An exact copy of the listing below is the answer, with the pictures removed.
::::::
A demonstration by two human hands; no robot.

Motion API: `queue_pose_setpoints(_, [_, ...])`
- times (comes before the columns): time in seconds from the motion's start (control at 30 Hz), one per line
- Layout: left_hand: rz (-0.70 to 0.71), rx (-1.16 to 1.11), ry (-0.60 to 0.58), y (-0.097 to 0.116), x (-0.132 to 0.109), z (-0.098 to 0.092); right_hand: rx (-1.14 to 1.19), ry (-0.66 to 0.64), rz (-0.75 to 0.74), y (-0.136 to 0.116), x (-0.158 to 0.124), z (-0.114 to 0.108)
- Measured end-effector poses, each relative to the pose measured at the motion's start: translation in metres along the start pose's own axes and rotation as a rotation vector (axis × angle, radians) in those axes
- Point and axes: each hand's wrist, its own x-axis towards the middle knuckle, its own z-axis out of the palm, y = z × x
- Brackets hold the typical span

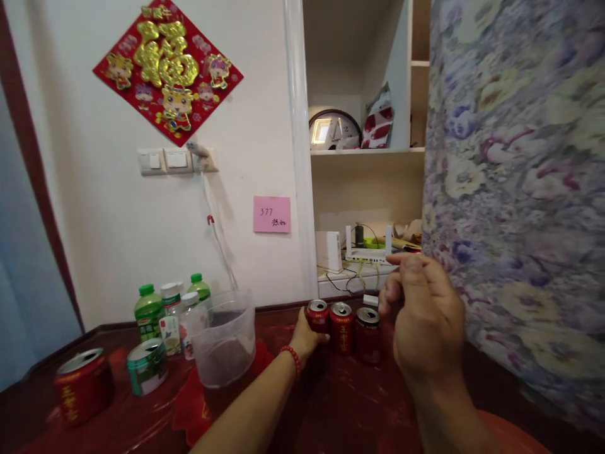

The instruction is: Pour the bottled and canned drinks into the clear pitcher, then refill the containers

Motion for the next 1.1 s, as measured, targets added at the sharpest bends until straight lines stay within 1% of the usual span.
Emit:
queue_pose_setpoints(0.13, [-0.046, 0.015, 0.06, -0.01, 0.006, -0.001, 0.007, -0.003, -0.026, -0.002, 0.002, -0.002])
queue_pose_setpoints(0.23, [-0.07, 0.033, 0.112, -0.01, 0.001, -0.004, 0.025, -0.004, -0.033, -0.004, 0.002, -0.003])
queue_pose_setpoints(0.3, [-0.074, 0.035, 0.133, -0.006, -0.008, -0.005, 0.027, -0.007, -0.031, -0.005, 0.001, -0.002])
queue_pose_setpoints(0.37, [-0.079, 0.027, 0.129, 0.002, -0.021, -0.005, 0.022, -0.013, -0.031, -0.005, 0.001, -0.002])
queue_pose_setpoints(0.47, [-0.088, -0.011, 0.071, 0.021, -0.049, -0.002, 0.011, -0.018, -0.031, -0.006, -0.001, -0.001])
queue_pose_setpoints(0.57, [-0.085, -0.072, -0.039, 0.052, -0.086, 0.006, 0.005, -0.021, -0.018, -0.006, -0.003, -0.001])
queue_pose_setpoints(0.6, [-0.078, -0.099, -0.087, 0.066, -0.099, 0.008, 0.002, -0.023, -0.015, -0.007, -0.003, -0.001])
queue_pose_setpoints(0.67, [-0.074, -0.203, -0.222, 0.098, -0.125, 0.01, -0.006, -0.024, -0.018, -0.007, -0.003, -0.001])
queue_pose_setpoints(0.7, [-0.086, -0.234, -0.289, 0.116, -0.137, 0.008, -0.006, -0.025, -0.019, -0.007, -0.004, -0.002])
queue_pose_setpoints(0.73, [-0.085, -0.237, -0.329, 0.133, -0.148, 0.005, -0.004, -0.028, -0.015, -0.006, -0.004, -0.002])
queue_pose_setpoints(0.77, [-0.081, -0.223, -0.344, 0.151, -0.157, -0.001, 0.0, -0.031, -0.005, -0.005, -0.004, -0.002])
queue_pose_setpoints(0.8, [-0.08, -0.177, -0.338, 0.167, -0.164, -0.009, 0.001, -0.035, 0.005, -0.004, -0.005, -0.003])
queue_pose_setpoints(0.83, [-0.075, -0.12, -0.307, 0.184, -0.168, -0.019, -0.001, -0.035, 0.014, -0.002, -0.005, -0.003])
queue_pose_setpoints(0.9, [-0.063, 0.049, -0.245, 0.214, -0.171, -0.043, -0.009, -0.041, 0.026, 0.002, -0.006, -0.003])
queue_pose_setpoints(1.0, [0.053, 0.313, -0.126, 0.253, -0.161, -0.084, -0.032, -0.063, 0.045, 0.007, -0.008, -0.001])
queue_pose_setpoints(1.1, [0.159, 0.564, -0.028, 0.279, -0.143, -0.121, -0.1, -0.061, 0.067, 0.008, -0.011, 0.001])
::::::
Answer box
A demonstration by two human hands; no robot.

Motion API: `queue_pose_setpoints(_, [_, ...])`
- times (comes before the columns): time in seconds from the motion's start (control at 30 Hz), one per line
- Layout: left_hand: rz (-0.70 to 0.71), rx (-1.16 to 1.11), ry (-0.60 to 0.58), y (-0.097 to 0.116), x (-0.132 to 0.109), z (-0.098 to 0.092); right_hand: rx (-1.14 to 1.19), ry (-0.66 to 0.64), rz (-0.75 to 0.74), y (-0.136 to 0.116), x (-0.158 to 0.124), z (-0.114 to 0.108)
- Measured end-effector poses, each relative to the pose measured at the motion's start: translation in metres along the start pose's own axes and rotation as a rotation vector (axis × angle, radians) in those axes
- Point and axes: each hand's wrist, its own x-axis towards the middle knuckle, its own z-axis out of the palm, y = z × x
- Brackets hold the typical span


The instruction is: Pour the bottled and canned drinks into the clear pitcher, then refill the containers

Motion for the next 1.1 s, as measured, targets added at the sharpest bends until straight lines stay within 1% of the usual span.
Emit:
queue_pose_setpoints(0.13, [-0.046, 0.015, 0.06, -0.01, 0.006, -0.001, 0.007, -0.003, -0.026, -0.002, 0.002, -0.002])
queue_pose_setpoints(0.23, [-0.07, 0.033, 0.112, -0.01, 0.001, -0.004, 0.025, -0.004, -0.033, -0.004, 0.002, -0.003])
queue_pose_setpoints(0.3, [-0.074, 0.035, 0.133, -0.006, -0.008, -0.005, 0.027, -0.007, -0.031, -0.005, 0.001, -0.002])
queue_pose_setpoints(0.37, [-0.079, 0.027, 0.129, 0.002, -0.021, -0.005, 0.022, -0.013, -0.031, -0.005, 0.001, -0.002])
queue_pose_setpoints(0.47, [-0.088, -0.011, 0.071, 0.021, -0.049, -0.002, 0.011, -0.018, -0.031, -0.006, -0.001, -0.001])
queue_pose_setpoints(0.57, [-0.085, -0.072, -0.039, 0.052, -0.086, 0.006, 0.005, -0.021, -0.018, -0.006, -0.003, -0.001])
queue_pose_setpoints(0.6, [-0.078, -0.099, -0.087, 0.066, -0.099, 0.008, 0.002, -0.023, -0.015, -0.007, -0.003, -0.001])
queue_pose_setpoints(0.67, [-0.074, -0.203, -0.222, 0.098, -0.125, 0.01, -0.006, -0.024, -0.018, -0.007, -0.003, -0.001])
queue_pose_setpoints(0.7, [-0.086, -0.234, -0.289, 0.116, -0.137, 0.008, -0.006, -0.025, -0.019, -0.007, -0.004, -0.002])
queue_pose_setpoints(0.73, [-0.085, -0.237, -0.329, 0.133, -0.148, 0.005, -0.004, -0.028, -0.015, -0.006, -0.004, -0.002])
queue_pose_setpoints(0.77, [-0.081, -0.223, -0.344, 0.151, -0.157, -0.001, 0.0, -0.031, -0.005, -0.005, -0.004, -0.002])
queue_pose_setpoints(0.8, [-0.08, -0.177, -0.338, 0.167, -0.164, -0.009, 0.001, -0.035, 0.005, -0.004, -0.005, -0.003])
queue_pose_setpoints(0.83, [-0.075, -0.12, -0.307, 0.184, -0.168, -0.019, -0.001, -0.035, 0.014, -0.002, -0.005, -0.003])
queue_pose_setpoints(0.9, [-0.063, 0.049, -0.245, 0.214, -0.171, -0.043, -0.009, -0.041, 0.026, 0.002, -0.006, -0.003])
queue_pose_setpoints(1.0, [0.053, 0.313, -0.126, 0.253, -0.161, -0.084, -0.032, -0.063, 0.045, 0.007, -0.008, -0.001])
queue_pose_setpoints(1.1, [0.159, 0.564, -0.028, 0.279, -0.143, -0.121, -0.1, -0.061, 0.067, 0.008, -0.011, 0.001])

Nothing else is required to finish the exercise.